Although Barrows presents a more optimistic view on the future of Joshua trees than does Cole, there are still problems, he said.

In addition to the warmer winters and summers, there’s air pollution depositing nitrates on the soil, according to Barrows.

That soil enrichment will transform portions of the now largely barren desert into grasslands. The location where the grasses will thrive coincides with the prime habitat for these surviving Joshua trees.

With grasses come forest fires, and the Joshua tree is not a plant that has adapted to fire. Recovery will be difficult, Barrows said, and certainly not helped by the fact that it can take 70 years for a Joshuatree to produce offspring.

THE HISTORY

What we know as Joshua trees weren’t always called that.

In the late 1880s, yucca palm was the popular name for the tree, according to Chris Clarke, a Joshua Tree resident who is working on a book on the trees based on his decades of research. Another name was tree yucca.

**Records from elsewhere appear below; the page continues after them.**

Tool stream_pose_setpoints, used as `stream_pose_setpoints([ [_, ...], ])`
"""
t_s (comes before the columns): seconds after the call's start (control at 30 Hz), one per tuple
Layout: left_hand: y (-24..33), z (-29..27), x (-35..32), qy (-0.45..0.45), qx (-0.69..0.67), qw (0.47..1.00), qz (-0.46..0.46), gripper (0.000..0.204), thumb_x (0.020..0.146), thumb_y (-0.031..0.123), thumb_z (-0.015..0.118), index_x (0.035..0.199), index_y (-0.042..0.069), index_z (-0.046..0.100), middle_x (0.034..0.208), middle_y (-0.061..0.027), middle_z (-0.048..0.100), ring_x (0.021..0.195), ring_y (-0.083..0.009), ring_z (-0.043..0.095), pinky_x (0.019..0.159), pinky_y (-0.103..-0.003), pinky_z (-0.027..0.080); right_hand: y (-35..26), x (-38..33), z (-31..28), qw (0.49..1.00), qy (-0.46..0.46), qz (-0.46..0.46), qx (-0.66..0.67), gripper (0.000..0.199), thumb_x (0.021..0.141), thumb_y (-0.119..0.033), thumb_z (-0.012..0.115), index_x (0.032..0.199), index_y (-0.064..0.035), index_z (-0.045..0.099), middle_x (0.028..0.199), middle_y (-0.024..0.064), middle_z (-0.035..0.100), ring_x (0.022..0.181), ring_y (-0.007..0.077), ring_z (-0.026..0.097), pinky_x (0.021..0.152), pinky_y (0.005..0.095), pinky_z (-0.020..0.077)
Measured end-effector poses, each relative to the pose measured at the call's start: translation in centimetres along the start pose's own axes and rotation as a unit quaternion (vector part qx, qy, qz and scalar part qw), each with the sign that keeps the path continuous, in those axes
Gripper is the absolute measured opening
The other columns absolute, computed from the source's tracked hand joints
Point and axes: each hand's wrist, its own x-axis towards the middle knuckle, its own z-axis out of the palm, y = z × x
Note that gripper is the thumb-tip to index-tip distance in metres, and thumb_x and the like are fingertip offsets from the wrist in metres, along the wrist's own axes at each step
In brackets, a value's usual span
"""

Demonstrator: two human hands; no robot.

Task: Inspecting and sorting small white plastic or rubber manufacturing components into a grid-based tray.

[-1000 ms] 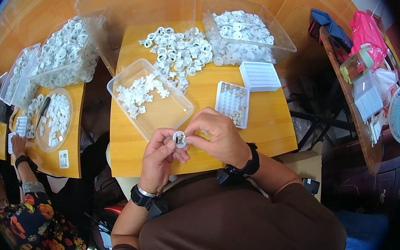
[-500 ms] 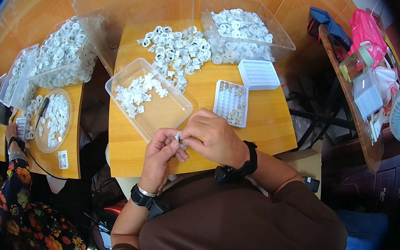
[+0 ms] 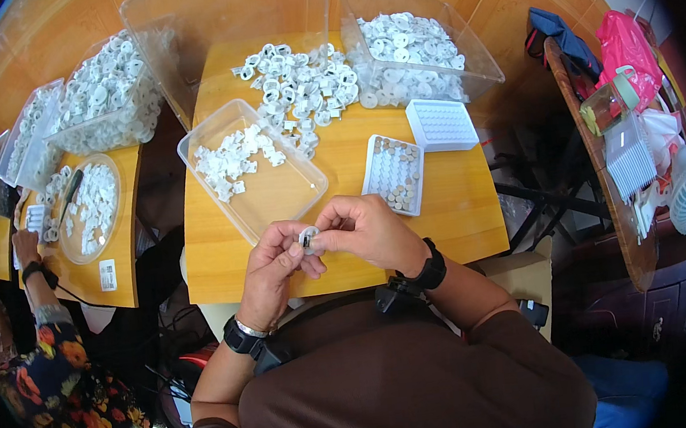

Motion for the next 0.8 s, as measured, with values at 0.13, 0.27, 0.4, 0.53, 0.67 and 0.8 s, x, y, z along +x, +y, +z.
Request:
stream_pose_setpoints([
  [0.13,0.00,0.33,0.00,0.027,0.013,1.000,-0.003,0.028,0.093,0.023,0.054,0.112,0.001,0.051,0.090,-0.0128,0.063,0.074,-0.0188,0.064,0.067,-0.028,0.052,0.09,0.15,-0.01,1.000,-0.007,0.003,0.014,0.009,0.083,-0.005,0.069,0.084,0.0018,0.063,0.076,0.0022,0.065,0.070,0.0052,0.060,0.061,0.0211,0.0486],
  [0.27,0.24,0.05,-0.20,0.005,0.000,1.000,-0.008,0.025,0.097,0.016,0.048,0.116,-0.001,0.050,0.094,-0.0123,0.061,0.078,-0.0183,0.064,0.071,-0.029,0.053,0.36,0.36,-0.04,0.998,-0.026,0.009,0.048,0.009,0.083,-0.004,0.069,0.084,0.0021,0.062,0.077,0.0035,0.065,0.071,0.0065,0.061,0.062,0.0210,0.0489],
  [0.4,0.24,0.03,-0.38,-0.006,-0.028,1.000,-0.004,0.026,0.097,0.017,0.049,0.116,-0.001,0.049,0.093,-0.0140,0.061,0.078,-0.0200,0.064,0.070,-0.030,0.053,-0.05,0.20,-0.16,0.996,-0.045,0.016,0.072,0.009,0.083,-0.003,0.069,0.085,0.0020,0.063,0.078,0.0042,0.066,0.072,0.0075,0.062,0.063,0.0213,0.0491],
  [0.53,0.20,-0.03,-0.52,-0.015,-0.056,0.998,-0.012,0.025,0.096,0.016,0.051,0.114,0.000,0.048,0.092,-0.0145,0.061,0.078,-0.0210,0.064,0.070,-0.030,0.053,-0.39,-0.05,-0.20,0.994,-0.056,0.032,0.085,0.009,0.083,-0.004,0.069,0.085,0.0021,0.063,0.079,0.0044,0.066,0.074,0.0083,0.062,0.065,0.0216,0.0495],
  [0.67,0.19,-0.05,-0.53,-0.020,-0.045,0.999,-0.012,0.023,0.096,0.015,0.051,0.113,0.000,0.049,0.092,-0.0143,0.061,0.077,-0.0210,0.064,0.070,-0.030,0.053,-0.55,-0.22,-0.21,0.992,-0.055,0.042,0.109,0.009,0.083,-0.004,0.069,0.085,0.0021,0.063,0.080,0.0046,0.066,0.075,0.0086,0.062,0.067,0.0217,0.0494],
  [0.8,0.11,-0.18,-0.56,-0.023,-0.012,1.000,-0.011,0.023,0.095,0.016,0.053,0.112,0.001,0.049,0.092,-0.0132,0.062,0.077,-0.0196,0.064,0.069,-0.030,0.053,-0.27,-0.18,-0.25,0.992,-0.058,0.043,0.103,0.009,0.083,-0.005,0.069,0.085,0.0017,0.063,0.080,0.0045,0.066,0.074,0.0084,0.062,0.067,0.0219,0.0493],
])
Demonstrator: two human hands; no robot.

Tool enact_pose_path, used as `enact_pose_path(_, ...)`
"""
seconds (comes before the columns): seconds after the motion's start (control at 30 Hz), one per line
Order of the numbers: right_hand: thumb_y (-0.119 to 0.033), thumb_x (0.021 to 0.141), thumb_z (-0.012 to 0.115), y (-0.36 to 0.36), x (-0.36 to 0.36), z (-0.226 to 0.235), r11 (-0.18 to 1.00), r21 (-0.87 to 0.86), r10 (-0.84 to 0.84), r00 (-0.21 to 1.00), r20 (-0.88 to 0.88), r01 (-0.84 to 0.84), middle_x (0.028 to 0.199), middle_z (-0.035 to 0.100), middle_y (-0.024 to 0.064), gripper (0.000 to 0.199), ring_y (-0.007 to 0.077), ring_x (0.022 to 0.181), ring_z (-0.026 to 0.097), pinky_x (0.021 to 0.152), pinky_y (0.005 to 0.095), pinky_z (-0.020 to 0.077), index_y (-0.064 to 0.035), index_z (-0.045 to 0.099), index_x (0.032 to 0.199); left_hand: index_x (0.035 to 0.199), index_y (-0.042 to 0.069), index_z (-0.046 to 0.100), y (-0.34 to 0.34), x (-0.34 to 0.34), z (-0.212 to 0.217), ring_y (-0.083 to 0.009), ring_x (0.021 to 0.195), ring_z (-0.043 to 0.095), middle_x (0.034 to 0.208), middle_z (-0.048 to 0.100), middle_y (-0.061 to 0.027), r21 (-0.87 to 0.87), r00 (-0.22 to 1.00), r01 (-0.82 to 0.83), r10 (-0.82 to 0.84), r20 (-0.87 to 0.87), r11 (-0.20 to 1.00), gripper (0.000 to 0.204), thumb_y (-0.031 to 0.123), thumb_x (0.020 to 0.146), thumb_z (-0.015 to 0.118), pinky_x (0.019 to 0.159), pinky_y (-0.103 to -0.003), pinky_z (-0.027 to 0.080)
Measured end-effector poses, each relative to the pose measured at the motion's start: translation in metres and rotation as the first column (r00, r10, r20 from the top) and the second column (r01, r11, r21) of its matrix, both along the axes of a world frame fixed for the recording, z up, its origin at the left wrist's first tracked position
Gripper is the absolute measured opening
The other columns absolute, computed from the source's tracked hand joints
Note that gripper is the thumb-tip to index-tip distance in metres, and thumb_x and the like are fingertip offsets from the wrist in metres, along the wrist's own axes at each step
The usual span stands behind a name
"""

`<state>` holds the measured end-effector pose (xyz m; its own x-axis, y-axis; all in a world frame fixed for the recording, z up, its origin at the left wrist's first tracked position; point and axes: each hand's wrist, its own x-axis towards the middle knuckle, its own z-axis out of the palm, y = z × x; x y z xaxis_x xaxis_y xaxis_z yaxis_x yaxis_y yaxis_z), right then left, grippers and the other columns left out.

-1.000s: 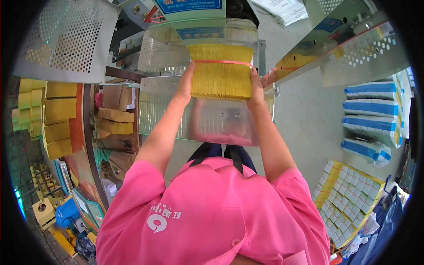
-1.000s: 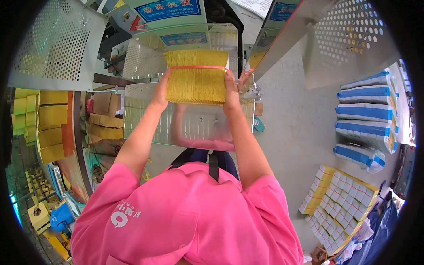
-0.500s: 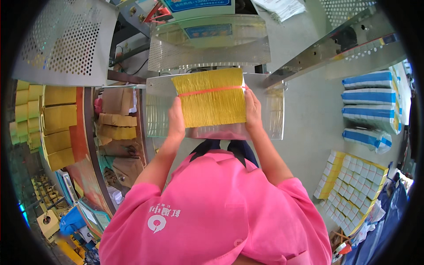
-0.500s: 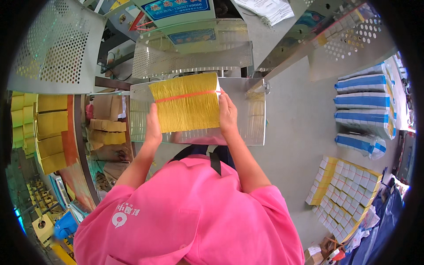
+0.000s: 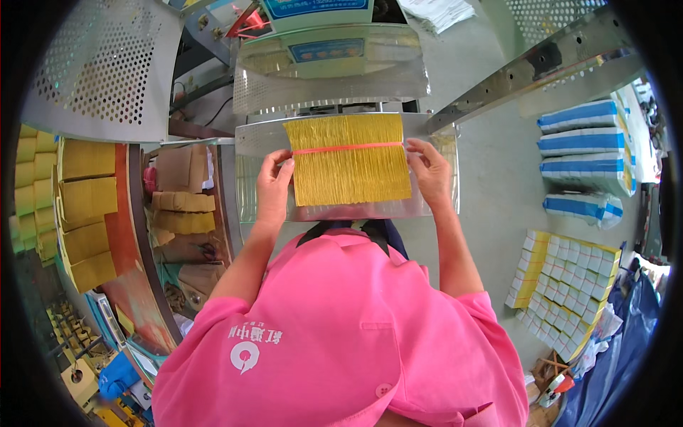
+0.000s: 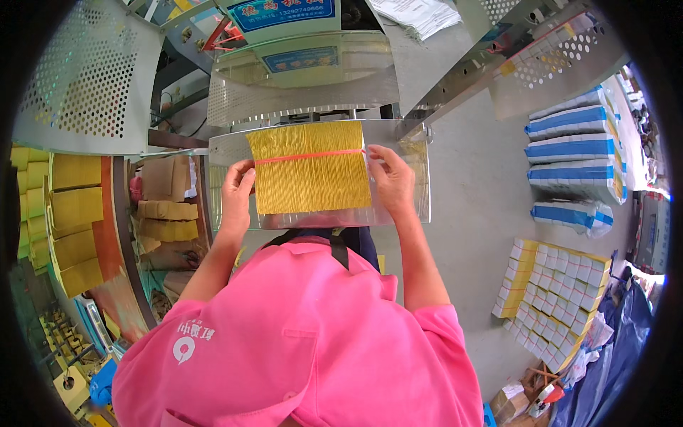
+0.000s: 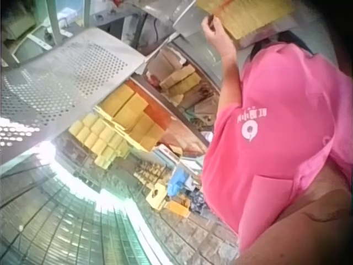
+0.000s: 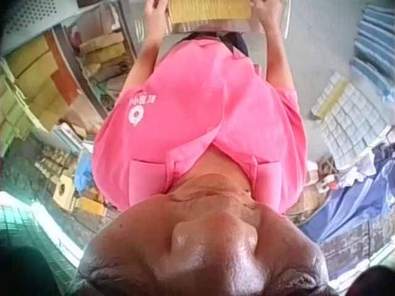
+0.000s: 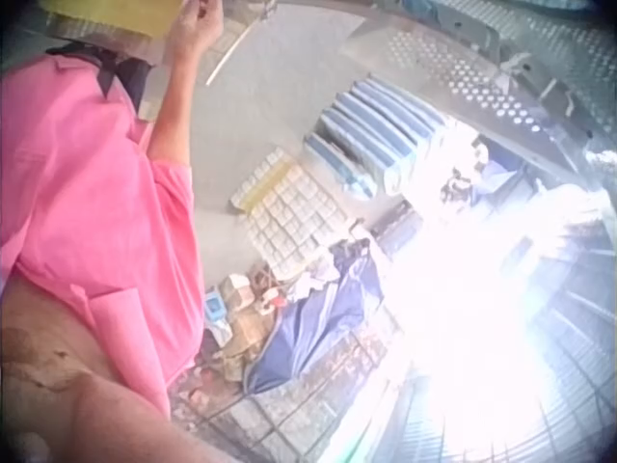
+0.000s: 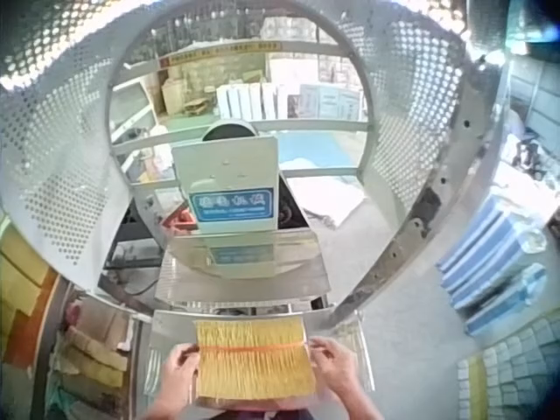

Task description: Bundling stacks of yellow paper with rubber bands and organizing them with slips in a factory setting.

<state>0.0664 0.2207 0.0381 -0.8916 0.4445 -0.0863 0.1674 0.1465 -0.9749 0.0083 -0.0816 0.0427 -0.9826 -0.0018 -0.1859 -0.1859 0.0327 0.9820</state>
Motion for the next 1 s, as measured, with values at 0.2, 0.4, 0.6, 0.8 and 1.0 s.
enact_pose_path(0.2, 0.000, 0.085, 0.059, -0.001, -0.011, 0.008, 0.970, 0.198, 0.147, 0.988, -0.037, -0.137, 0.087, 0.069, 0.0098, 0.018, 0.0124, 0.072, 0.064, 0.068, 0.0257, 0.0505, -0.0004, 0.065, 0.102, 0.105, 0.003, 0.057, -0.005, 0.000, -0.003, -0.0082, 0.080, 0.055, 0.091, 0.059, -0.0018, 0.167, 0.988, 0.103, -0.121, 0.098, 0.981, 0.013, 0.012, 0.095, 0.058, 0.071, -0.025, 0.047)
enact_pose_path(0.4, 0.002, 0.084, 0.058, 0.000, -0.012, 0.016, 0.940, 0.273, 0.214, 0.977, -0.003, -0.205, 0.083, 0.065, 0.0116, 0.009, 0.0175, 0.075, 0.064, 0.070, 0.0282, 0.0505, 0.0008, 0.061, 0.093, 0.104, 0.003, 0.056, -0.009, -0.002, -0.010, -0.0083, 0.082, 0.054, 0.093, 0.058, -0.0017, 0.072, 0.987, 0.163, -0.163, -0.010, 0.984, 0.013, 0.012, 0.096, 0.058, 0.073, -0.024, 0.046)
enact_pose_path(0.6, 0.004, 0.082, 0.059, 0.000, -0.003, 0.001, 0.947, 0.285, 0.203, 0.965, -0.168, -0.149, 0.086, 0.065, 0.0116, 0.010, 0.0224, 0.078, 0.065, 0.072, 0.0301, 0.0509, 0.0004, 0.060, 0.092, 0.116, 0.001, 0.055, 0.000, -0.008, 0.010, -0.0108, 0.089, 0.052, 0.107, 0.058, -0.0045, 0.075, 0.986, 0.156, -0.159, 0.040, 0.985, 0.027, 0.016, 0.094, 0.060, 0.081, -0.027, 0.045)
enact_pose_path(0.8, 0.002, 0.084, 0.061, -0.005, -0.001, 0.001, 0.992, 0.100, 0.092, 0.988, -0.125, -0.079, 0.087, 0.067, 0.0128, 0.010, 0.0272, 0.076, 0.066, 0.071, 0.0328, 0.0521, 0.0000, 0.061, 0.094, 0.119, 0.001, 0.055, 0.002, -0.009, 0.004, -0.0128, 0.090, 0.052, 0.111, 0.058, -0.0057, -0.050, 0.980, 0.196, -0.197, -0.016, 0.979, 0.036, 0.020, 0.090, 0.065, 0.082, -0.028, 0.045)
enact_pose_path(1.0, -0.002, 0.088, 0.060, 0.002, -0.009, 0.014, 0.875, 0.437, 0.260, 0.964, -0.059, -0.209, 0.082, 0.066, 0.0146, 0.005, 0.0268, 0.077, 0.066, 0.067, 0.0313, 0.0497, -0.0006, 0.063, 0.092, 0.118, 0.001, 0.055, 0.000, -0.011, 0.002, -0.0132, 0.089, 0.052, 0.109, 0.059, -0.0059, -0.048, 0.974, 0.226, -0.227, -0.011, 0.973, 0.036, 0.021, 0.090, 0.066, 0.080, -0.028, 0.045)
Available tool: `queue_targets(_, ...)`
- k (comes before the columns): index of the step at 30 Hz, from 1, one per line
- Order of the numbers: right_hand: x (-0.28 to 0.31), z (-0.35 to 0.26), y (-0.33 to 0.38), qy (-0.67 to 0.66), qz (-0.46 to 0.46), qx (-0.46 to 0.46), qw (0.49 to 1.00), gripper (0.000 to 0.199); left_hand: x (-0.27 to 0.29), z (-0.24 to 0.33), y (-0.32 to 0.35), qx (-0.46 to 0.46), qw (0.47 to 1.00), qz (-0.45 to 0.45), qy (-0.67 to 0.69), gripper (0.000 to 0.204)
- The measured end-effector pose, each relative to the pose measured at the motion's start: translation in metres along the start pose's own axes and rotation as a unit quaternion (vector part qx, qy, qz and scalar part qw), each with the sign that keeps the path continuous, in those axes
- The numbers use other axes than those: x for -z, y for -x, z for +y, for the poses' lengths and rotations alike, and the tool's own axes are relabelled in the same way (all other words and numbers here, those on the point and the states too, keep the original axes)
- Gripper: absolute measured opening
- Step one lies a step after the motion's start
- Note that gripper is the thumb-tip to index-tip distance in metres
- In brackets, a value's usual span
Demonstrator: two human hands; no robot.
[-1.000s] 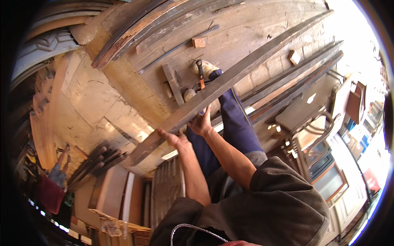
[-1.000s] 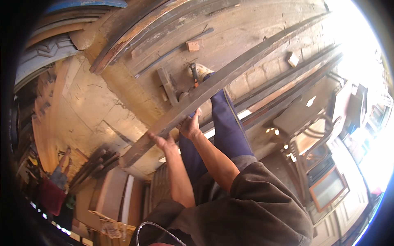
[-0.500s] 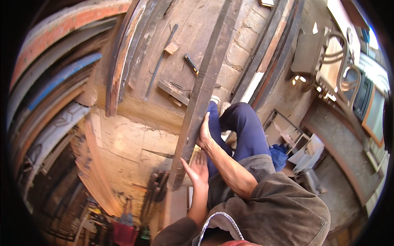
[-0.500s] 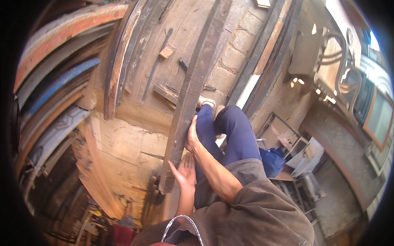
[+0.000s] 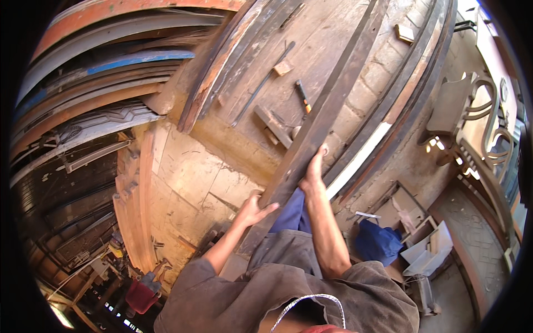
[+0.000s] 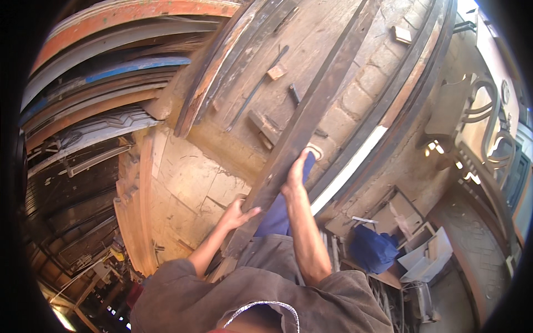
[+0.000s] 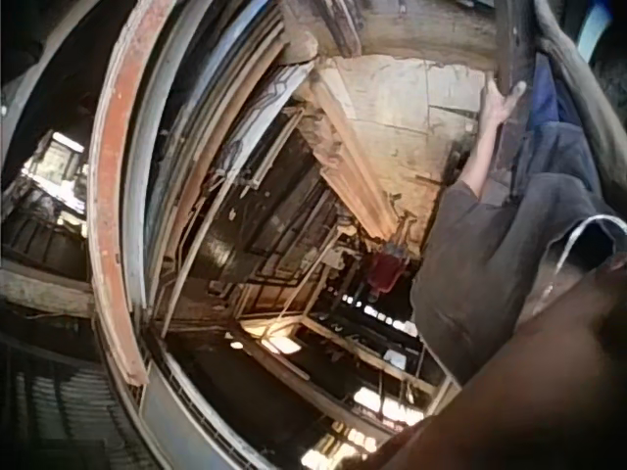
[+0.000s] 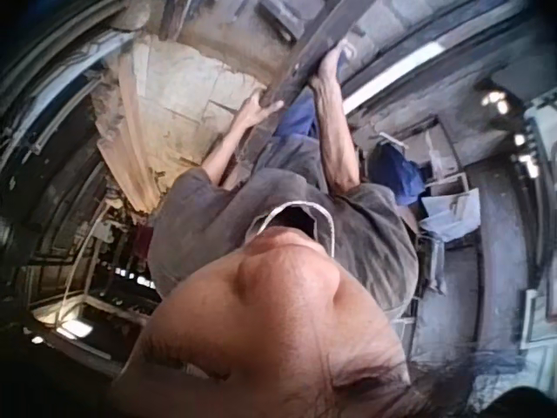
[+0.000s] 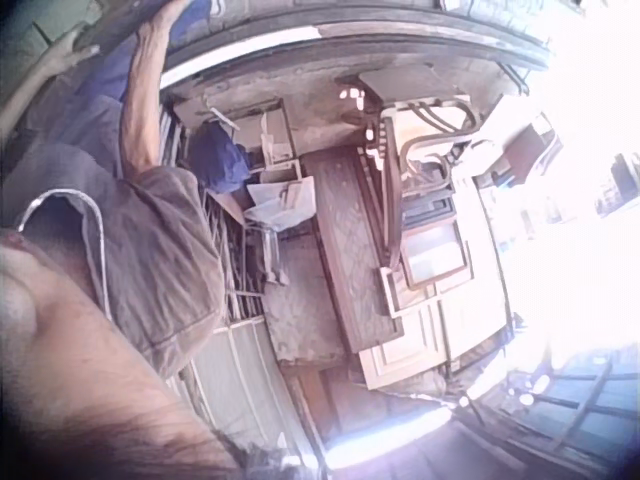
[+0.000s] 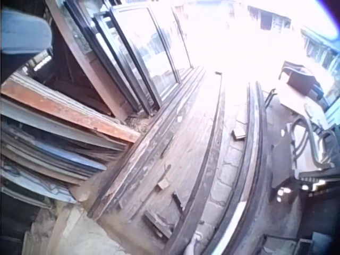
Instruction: The person uses a hammer to repeatedly strike a long metal rod placed on a wooden surface. They adjust the rod's position and hammer different sections along its length.
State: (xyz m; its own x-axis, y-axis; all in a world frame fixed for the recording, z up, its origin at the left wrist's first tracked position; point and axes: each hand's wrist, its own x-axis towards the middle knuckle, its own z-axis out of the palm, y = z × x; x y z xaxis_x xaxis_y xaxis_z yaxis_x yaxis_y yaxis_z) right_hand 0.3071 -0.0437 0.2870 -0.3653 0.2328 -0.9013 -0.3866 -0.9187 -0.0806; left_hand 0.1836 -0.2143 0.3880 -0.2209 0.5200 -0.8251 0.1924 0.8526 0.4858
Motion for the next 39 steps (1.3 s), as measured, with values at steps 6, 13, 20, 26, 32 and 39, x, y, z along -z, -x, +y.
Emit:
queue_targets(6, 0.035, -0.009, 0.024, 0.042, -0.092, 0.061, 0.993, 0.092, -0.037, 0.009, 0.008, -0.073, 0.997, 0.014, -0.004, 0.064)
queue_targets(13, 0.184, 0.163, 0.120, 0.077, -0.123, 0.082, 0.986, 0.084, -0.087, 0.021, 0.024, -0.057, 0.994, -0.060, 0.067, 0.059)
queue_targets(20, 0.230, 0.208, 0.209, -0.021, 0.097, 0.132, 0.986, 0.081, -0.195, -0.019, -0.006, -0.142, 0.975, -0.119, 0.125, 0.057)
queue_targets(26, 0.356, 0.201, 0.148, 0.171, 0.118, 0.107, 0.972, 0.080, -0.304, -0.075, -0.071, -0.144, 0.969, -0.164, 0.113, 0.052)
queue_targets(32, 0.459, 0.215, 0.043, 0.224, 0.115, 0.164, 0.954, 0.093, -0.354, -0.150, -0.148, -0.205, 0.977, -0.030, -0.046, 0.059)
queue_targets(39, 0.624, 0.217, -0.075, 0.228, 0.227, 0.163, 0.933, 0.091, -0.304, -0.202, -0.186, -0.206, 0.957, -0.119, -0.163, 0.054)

The plant is not in the palm family, but that didn’t matter when Palmdale was named after the iconic plant, Clarke said, during a presentation to the citizen-scientist group the day before their field experience.

Clarke was among several speakers to make presentations to the citizen-scientist group at the Black Rock Ranger Station.

The name Joshua tree really started to take off at the beginning of the 20th century, although the name tree yucca persisted in scientific literature into the early 1930s, Clarke said.

There was a brief effort to make paper from yucca plants in the 1880s, when the Atlantic and Pacific Pulp Co. stripped off about 5,000 acres’ worth of Joshua trees in an unsuccessful effort to make paper from them.

“If you ever wondered why there are no Joshua trees around Acton (in Los Angeles County), that’s the reason,” Clarke said, adding that the Joshua trees never rebounded from that failed business venture.

There are two Joshua tree varieties. One is found in the Mojave and is more commonly recognized. The other is less treelike and more like a bush and found in the Colorado Desert.

They live together only in a portion of the Nevada desert, near the so-called Area 51, about 100 miles outside of Las Vegas, said Chris Smith, who has taught evolutionary biology at Willamette University in Salem, Oregon, and led scientific expeditions in the U.S. and Mexico deserts.

Smith said there is evidence that the two species are interbreeding.

With global warming, the Joshua tree species will likely migrate north over time, Smith said. And it might be that one of the two varieties, or the hybrid, will become the dominant plant.

Clarke, Barrows and Smith were among several speakers at the workshop, which was a partnership between the Desert Institute, the California Native Plant Society, Joshua Tree Genome Project, UC Riverside Center for Conservation Biology, UC Riverside Sweeney Granite Mountains Research Center, USGS Western Ecological Research Center and Joshua Tree National Park.

The Rose Foundation provided funding for the event.